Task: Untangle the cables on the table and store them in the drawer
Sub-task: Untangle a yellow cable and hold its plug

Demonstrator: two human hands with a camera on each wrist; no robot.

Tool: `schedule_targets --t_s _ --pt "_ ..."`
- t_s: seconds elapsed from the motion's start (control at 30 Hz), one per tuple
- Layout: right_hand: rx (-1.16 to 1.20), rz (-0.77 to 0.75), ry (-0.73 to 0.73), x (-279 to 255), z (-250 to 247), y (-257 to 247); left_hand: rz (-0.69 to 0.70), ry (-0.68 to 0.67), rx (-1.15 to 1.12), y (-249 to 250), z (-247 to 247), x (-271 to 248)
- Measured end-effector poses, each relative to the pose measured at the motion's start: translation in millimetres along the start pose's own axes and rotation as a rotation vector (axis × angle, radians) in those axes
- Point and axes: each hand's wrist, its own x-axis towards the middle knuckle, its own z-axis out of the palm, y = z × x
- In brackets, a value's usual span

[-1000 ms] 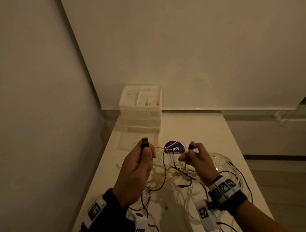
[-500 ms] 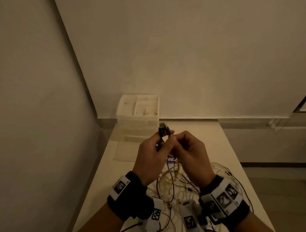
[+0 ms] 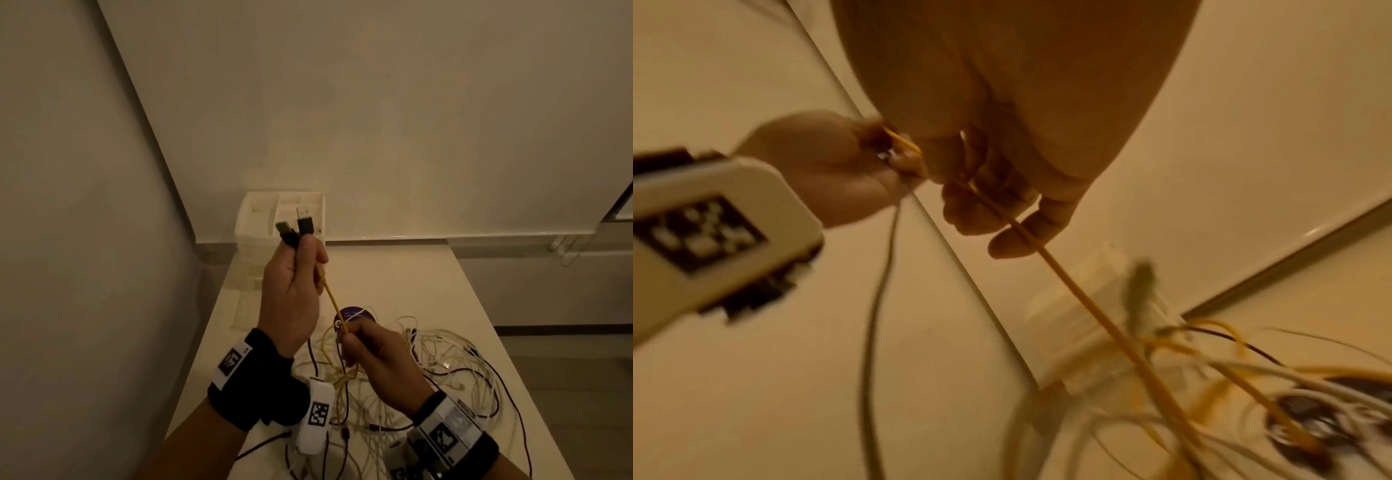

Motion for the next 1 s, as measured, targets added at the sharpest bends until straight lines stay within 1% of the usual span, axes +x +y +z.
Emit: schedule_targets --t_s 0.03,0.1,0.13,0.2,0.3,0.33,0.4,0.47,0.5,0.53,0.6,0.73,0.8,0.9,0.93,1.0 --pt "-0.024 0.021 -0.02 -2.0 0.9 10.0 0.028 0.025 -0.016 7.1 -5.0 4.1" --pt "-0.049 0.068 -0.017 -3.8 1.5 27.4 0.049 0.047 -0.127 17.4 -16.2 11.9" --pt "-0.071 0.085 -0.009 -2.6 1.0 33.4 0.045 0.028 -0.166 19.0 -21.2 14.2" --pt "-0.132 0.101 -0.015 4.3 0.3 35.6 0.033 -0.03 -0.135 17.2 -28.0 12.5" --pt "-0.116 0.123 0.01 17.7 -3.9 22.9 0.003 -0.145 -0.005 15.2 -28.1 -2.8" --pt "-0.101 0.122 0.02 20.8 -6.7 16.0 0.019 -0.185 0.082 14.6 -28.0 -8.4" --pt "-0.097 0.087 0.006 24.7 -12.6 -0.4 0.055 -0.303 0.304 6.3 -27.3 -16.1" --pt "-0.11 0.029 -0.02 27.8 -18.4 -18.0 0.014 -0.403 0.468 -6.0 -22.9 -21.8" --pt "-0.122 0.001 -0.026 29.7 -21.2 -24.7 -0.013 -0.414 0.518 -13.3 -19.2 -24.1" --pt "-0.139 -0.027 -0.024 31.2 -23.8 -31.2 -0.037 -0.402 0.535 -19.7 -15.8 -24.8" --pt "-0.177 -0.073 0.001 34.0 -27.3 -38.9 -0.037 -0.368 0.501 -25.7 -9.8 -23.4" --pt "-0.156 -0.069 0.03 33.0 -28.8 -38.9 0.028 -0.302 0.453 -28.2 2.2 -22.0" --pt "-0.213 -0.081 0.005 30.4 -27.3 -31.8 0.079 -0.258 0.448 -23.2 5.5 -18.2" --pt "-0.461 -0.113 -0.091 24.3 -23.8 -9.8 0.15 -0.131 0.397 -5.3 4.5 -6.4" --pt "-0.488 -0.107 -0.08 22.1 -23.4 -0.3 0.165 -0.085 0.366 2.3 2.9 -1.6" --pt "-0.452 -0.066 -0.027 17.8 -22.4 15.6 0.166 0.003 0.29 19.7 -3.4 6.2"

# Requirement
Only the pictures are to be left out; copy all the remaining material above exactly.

# Response to the task
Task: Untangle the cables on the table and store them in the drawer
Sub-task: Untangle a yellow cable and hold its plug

Demonstrator: two human hands with a camera on each wrist; no robot.

Tool: `schedule_targets --t_s _ --pt "_ ..."`
- t_s: seconds elapsed from the motion's start (control at 30 Hz), one per tuple
- Layout: right_hand: rx (-1.16 to 1.20), rz (-0.77 to 0.75), ry (-0.73 to 0.73), x (-279 to 255), z (-250 to 247), y (-257 to 247); left_hand: rz (-0.69 to 0.70), ry (-0.68 to 0.67), rx (-1.15 to 1.12), y (-249 to 250), z (-247 to 247), x (-271 to 248)
- Measured end-effector poses, each relative to the pose measured at the motion's start: translation in millimetres along the start pose's own axes and rotation as a rotation vector (axis × angle, radians) in those axes
- Point and axes: each hand's wrist, its own x-axis towards the middle knuckle, its own z-axis out of the palm, y = z × x
- In brackets, a value's usual span

[-1000 ms] 
[-500 ms] 
[+0 ms] 

Motion for the next 1 s, as measured, targets added at the sharpest bends until straight lines stay within 1% of the usual span, axes +x +y +z.
Emit: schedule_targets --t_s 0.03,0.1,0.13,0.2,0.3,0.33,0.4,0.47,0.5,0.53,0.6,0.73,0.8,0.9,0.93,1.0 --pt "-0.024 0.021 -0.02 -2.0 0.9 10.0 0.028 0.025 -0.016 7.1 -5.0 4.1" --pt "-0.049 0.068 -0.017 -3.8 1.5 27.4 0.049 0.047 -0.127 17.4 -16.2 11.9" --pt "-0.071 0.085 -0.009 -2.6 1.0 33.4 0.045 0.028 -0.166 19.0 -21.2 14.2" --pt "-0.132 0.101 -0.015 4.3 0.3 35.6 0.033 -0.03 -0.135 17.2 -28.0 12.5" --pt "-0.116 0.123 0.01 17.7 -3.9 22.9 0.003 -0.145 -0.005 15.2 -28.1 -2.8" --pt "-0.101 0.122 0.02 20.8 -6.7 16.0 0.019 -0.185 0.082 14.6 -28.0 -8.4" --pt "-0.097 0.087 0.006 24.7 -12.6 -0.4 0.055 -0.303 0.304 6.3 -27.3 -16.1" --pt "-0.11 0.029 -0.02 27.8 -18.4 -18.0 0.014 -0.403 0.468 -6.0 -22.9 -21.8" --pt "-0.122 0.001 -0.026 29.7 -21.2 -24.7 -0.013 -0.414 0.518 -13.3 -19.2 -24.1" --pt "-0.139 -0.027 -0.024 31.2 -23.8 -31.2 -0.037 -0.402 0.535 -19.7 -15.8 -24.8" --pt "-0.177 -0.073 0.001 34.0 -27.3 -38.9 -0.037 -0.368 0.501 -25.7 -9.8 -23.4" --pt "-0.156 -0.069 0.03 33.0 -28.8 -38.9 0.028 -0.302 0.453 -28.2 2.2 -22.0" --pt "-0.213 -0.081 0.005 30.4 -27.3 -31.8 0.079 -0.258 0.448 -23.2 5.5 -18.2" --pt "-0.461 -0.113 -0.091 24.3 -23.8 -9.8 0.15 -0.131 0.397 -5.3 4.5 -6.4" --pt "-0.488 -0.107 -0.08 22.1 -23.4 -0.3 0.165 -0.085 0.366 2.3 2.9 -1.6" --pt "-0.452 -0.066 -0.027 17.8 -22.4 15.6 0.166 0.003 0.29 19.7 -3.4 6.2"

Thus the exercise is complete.